If you really want to see the impact that the kind of rigging (and even the accusation of same) can have on people, I present to you John Tournour.
You may know him better as FOX Sports' Radio's "JT The Brick", a man I've been a fan of since I moved to San Francisco when he had a local show there. I love his passion and energy, though I don't agree, obviously, with everything he says.
In fact, there was a time that I believe he had the better part of half the programming on one of the sports radio stations in San Francisco. He'd have a 2 or 3 hour afternoon show, a 4 hour overnight show on SportsFan Radio Network until he got the opportunity with FOX, and then, when it ended, a replay of several hours of the same show before the morning show took the air on that station.

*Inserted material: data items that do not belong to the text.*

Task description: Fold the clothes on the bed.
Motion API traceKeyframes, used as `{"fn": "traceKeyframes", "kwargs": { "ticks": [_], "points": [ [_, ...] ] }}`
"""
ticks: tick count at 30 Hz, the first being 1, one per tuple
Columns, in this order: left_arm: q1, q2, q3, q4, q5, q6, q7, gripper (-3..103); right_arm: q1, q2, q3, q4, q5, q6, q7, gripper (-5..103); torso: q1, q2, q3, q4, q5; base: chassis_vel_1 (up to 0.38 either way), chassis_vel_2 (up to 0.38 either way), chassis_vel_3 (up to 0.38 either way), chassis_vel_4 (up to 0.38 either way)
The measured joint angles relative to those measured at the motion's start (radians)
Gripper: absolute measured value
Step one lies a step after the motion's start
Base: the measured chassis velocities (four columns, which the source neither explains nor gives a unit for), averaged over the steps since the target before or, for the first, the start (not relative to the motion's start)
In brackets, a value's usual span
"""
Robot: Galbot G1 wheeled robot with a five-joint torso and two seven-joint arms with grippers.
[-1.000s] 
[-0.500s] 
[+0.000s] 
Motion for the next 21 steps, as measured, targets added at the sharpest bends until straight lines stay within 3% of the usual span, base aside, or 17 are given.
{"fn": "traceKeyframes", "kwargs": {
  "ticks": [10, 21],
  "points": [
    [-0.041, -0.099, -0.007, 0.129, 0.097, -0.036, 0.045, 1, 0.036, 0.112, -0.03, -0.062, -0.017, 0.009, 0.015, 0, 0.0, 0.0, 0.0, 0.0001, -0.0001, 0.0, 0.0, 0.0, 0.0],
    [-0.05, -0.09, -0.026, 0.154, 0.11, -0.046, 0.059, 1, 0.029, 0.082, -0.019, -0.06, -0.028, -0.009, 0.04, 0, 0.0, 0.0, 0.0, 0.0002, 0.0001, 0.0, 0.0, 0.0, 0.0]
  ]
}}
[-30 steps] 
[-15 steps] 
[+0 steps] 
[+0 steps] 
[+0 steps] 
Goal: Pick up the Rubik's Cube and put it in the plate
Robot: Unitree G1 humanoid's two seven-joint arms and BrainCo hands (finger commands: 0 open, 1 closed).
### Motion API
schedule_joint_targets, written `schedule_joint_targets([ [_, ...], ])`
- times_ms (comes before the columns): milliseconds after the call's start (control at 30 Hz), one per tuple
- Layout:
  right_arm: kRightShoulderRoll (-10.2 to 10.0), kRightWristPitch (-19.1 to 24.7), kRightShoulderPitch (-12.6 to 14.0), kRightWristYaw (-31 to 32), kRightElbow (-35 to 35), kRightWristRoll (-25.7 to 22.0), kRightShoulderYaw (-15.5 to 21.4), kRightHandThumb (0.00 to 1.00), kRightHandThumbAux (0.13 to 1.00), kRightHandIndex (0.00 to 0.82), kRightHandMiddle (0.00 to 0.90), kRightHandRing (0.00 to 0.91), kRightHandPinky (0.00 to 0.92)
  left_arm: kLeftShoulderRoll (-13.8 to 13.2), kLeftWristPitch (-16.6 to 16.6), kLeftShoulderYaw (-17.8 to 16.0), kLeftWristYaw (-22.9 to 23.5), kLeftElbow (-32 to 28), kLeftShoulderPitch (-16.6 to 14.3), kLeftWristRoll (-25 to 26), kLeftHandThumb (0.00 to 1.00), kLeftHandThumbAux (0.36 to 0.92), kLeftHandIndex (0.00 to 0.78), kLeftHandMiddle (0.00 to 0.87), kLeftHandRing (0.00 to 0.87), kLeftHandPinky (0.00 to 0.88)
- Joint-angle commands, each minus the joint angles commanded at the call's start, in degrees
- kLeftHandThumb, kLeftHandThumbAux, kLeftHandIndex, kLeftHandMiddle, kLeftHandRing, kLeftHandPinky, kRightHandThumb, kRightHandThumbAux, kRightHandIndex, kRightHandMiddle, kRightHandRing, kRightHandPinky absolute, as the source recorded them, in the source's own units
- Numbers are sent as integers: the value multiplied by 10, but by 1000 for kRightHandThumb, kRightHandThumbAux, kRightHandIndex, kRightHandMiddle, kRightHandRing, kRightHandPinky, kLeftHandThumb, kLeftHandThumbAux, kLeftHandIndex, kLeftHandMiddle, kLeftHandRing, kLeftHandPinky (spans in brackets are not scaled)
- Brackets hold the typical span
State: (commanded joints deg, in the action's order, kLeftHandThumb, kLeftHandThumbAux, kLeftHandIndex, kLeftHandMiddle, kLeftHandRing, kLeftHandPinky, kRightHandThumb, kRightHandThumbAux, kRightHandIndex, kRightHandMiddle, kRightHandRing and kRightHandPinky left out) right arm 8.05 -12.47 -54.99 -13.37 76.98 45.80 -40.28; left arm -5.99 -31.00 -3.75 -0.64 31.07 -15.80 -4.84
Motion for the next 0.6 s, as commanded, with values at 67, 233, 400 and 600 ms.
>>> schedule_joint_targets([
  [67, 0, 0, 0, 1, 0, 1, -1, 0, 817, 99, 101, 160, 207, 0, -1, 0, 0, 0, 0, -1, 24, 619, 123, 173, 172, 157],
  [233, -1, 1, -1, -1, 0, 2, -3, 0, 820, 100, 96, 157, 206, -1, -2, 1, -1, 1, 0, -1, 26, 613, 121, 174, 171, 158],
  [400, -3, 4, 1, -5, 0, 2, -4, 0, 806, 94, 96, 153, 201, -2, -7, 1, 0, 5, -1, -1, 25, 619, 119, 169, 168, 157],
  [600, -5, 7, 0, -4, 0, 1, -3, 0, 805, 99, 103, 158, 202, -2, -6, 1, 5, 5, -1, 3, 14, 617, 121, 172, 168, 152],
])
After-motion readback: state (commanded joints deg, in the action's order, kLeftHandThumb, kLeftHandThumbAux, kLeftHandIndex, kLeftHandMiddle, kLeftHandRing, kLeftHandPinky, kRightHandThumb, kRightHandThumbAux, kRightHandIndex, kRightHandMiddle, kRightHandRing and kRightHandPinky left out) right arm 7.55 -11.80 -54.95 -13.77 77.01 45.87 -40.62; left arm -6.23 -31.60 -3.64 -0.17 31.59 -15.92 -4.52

There is no one in the media who is more "Raider Nation" than JT. He's worked for that team a number of times, including currently.
So it's obvious he'd have an opinion on the Tim Brown story about that he believes that the Raider coach at the time, Bill Callahan, sabotaged (and, hence, rigged/threw) Super Bowl XXXVII. JT was working with the team on Super Bowl XXXVII, including doing a three-hour pre-game show on the San Francisco sports-talk station.
So he obviously has an opinion on the matter, and opened his January 22/23 overnight show with that opinion in this monologue, posted to the FOX Sports Radio site.
This is one of the reasons that I question the sanity of most sports fans. You can tell this man is a very torn man. He fucking bleeds Silver and Black, both on his show and in his other work, including that with the Raiders.
He knows Tim Brown. He's met him on numerous occasions. So he's not going to go off and just impeach the guy's words.
And I can understand how he truly believes, in all the work he did with the Raiders, that he saw nothing to indicate the game was being thrown.
The problem is: This is something which would've been kept very quiet, very secretive, etc. We're talking NFL Security levels.
Why?
Look at the firestorm this story has gotten in the two days since it's been made public on more than just satellite radio. Listen to JT's show, which has several links on it underneath the opening monologue podcast.
If he knew anything, he'd probably tell. I know there's a lot of people I could state could be skeptical of that statement -- so much so, in that it would probably be the end of any association he has/had with the Raiders.
That said, I don't think such a thing could be held back unless it was something that basically never got beyond the coach himself.
Do I believe that game was fixed? You bet I do. I believe every Super Bowl since One Yard Short has been fixed, and many before it.
Do I believe that game to be scripted, or even pre-arranged, with the say-so of Bill Callahan? The evidence has always been there. Jon Gruden and the Buccaneers knew every audible, and Callahan was, at best, negligent in his duties as the coach on that level alone.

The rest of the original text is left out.